Task. Identify all lines in the listing that include the word "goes", and copy them out.

++++ Data extract

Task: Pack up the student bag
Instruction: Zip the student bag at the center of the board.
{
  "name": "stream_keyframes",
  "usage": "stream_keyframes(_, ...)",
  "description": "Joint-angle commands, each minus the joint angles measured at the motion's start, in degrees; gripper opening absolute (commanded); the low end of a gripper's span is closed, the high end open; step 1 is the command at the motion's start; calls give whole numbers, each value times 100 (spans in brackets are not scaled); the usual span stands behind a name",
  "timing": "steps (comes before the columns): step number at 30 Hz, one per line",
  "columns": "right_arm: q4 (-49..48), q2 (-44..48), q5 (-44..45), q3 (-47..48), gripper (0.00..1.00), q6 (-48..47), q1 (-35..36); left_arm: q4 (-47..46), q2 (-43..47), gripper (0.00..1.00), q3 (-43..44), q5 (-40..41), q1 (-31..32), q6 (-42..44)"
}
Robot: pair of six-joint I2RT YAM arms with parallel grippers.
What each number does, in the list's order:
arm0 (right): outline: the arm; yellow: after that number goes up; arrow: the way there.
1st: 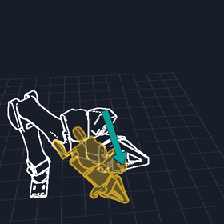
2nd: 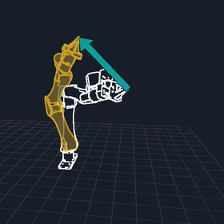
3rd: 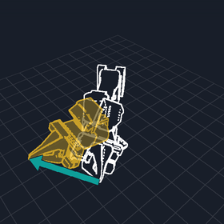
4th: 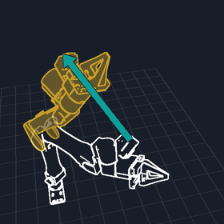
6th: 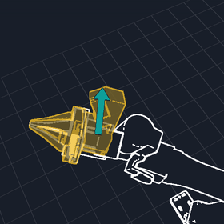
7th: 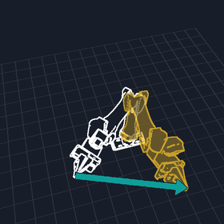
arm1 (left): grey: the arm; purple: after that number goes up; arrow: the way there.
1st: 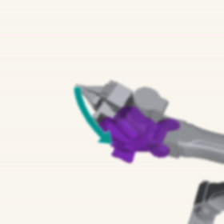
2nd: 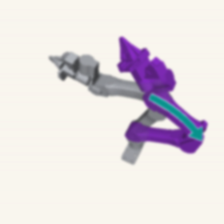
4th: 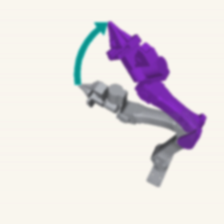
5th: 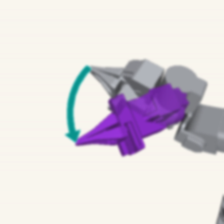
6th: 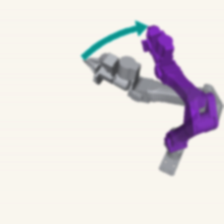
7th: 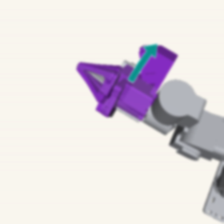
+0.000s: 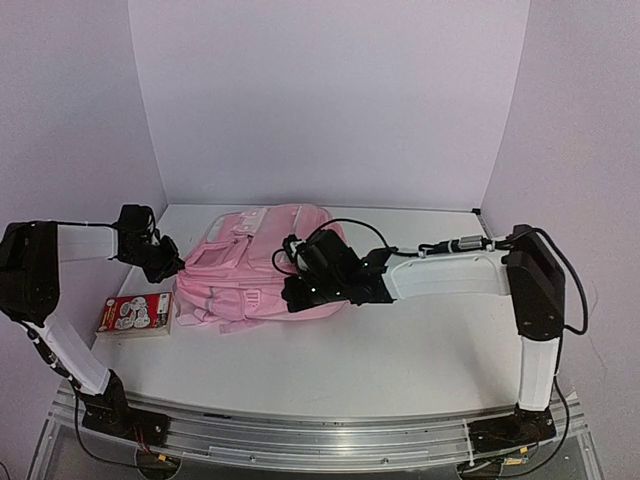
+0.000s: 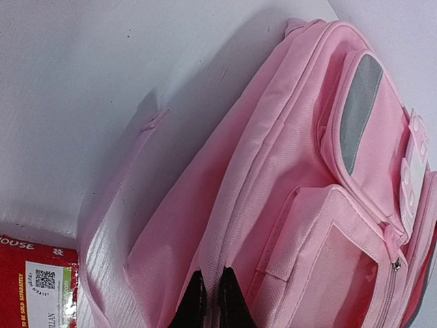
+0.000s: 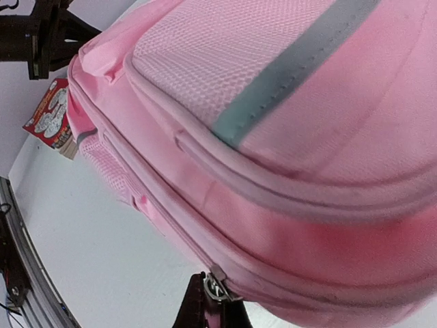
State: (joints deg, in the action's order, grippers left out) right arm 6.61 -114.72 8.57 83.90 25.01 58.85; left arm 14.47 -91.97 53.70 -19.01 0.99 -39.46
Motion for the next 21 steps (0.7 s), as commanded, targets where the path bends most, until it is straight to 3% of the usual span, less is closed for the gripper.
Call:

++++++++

Answer to the problem.
arm0 (right): outline: the arm; yellow: after that number goes up; arrow: the way there.
arm1 (left): grey: the arm; purple: after that number goes up; arrow: the way there.

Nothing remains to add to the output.